> WHAT THE TASK REQUIRES
Each line of the entries below that holds "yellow" is needed, copied in full.

> Recorded data
* * * * *

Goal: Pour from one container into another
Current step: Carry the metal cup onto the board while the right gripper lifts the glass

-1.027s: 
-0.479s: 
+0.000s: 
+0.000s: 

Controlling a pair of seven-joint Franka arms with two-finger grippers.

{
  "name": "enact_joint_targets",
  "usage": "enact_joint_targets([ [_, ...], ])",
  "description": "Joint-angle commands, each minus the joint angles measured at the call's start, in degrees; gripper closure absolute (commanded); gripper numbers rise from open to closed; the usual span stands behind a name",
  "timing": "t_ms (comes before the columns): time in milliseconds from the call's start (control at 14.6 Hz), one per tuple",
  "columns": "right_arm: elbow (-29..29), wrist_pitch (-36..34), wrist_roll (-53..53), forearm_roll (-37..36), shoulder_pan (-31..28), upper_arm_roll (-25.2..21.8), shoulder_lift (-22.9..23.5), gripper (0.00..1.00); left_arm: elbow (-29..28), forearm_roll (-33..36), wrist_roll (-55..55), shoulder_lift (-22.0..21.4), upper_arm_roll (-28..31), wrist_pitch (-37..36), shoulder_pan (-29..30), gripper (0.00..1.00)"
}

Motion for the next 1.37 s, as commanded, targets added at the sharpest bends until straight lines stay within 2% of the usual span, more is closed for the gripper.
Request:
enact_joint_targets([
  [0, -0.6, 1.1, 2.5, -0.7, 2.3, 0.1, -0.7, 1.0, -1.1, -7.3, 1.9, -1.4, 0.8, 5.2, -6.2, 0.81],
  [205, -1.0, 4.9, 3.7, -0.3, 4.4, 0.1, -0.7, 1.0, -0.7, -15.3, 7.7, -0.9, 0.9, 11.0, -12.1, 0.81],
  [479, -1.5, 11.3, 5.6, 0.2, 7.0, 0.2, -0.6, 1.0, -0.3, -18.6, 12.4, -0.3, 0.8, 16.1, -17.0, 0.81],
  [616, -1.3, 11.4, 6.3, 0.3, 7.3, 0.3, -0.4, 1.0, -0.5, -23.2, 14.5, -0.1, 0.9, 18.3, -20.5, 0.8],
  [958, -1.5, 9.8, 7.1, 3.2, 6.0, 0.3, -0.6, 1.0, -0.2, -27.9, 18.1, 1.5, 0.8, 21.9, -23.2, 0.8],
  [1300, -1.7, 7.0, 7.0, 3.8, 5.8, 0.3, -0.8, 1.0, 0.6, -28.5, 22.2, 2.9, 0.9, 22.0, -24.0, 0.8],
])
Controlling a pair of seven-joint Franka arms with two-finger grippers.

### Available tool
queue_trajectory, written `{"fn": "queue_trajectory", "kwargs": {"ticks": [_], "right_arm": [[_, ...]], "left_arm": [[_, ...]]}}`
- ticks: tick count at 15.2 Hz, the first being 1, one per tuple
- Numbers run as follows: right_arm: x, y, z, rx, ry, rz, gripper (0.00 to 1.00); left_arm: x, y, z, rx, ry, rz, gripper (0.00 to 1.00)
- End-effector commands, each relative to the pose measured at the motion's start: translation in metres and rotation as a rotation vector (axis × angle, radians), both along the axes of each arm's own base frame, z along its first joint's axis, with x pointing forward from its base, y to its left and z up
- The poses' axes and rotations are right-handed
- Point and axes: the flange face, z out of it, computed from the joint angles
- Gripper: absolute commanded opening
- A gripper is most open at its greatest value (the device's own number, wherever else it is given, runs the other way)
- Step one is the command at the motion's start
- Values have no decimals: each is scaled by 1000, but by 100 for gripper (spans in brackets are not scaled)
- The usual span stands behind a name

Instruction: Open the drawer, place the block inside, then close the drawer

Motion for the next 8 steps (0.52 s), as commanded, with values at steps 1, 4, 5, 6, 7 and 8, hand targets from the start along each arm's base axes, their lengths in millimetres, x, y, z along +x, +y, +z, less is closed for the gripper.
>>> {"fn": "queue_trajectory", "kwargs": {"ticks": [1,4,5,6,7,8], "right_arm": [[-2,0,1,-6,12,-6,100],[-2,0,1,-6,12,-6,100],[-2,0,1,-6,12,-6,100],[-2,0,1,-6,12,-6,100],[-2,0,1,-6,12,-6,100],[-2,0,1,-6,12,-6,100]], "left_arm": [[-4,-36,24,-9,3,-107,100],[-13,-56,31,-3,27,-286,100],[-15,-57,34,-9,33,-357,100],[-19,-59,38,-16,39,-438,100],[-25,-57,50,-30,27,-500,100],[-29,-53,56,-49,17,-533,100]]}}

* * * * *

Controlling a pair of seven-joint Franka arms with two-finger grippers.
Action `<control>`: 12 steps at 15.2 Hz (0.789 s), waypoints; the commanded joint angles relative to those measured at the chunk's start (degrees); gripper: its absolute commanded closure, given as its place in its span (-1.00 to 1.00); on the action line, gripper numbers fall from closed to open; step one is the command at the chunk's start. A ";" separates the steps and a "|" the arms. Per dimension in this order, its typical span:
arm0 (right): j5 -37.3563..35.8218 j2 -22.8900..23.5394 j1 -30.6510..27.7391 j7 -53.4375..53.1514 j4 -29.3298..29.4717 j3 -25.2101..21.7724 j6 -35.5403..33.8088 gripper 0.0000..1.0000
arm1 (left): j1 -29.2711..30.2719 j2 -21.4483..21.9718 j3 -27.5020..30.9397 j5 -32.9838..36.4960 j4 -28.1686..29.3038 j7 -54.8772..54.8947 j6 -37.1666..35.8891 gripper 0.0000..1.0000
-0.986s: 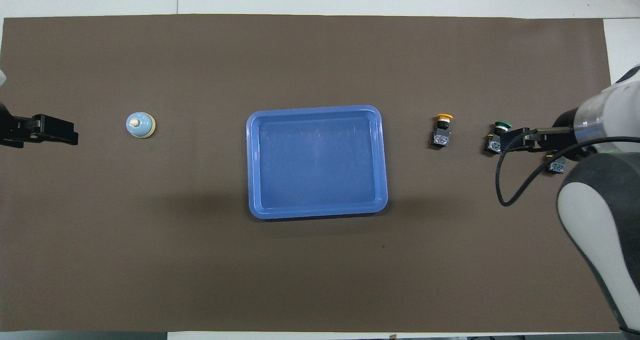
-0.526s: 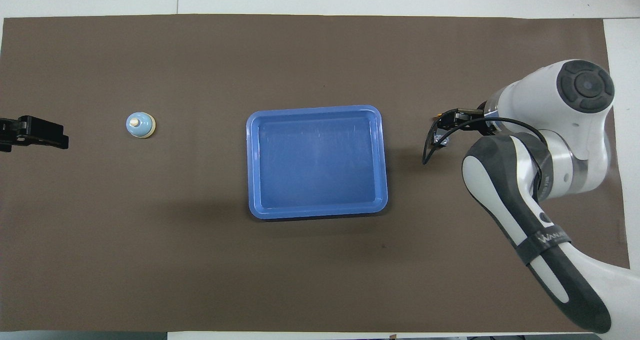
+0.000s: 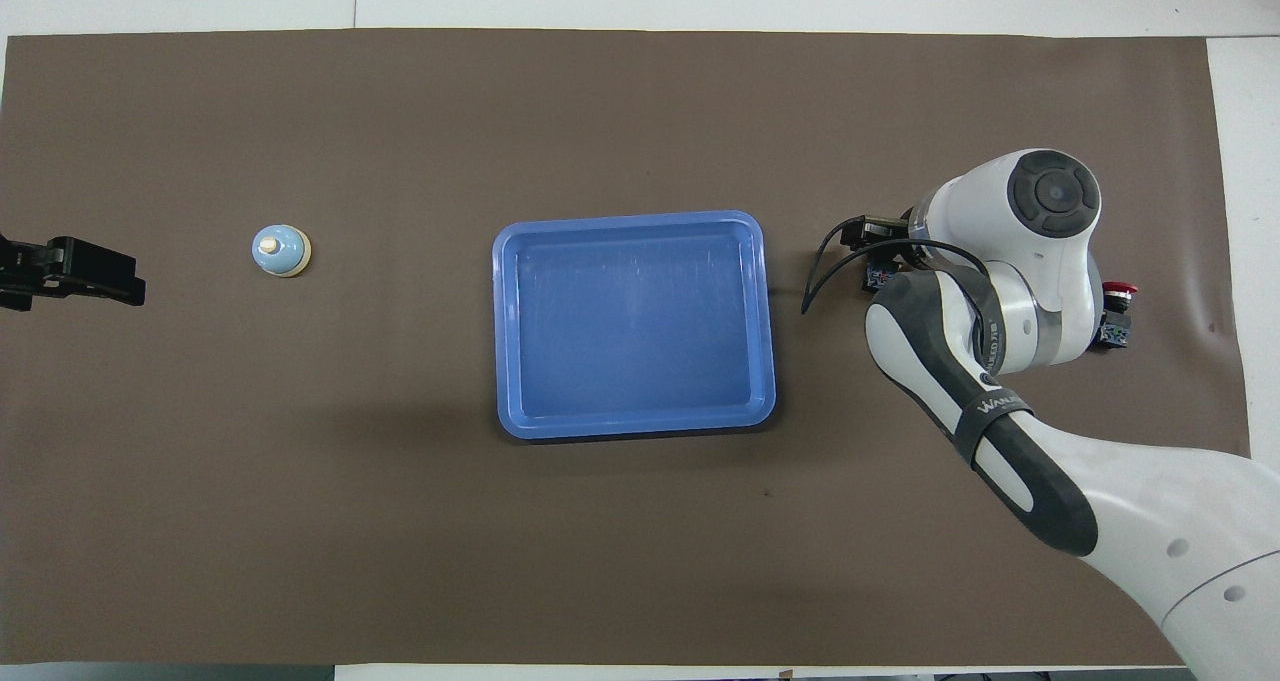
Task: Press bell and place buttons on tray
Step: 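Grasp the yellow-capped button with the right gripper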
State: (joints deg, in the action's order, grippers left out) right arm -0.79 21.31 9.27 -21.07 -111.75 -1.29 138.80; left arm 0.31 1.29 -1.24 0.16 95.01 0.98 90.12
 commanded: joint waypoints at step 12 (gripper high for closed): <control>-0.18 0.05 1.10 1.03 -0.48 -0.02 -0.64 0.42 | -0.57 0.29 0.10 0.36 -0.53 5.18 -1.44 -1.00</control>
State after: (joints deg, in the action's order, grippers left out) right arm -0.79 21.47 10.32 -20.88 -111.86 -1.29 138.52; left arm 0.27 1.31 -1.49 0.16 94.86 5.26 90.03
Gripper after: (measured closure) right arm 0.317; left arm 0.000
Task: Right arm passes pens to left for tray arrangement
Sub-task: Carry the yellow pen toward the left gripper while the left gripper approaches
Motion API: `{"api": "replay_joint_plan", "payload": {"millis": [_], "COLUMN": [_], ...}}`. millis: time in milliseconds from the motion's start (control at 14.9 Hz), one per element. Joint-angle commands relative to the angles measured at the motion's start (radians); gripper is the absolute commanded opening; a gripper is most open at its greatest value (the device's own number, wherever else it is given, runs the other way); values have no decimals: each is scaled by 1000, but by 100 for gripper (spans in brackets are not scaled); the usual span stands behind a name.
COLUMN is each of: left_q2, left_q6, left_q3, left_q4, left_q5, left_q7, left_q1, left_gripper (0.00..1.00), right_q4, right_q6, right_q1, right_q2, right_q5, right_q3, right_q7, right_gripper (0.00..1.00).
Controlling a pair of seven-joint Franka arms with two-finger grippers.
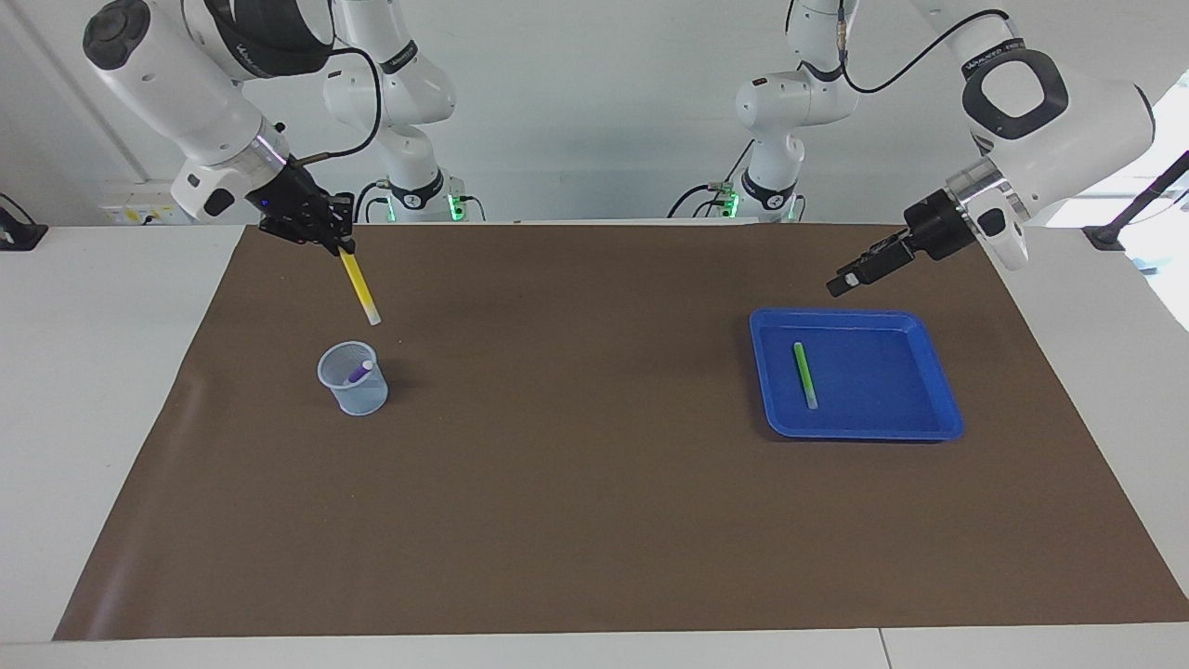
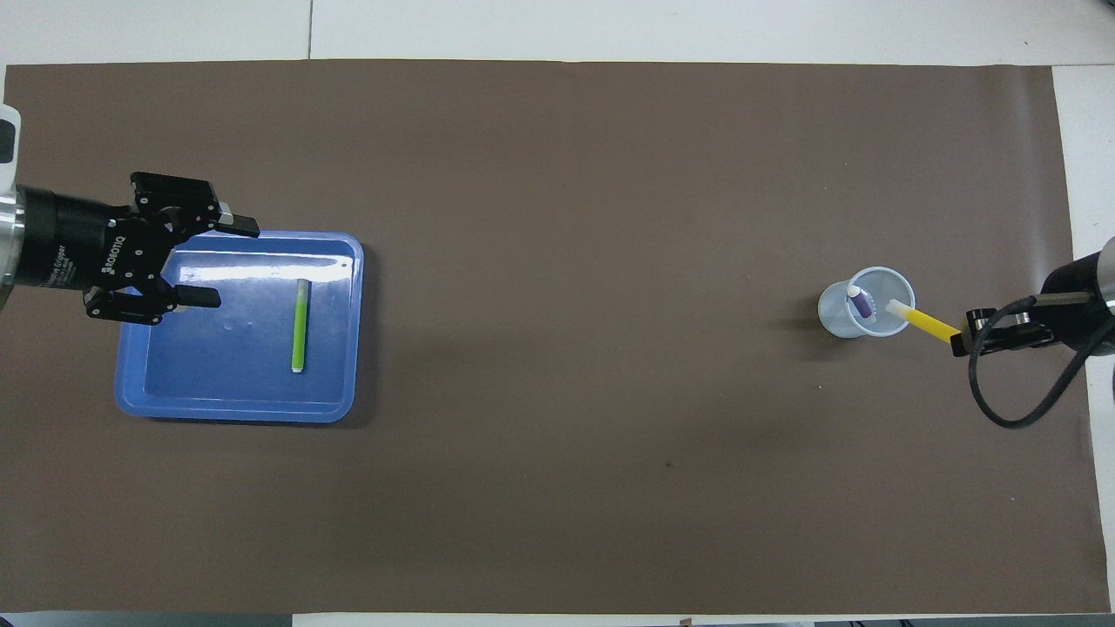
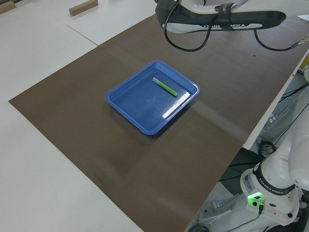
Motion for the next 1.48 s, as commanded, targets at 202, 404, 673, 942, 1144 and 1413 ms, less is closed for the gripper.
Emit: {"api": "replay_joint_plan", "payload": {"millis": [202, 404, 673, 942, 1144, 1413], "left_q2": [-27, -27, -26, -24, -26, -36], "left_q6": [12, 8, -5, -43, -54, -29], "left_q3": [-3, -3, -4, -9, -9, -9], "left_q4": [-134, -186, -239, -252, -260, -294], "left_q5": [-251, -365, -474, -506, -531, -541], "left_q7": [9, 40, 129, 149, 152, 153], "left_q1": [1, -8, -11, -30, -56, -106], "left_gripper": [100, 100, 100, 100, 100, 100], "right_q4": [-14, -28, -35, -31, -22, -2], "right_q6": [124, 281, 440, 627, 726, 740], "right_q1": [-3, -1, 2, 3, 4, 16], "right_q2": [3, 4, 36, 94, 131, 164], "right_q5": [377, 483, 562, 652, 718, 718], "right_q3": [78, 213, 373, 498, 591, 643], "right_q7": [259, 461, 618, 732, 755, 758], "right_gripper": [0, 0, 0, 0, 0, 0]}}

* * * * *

> SOLVED PROBLEM
Step: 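Grasp the yellow-capped button with the right gripper
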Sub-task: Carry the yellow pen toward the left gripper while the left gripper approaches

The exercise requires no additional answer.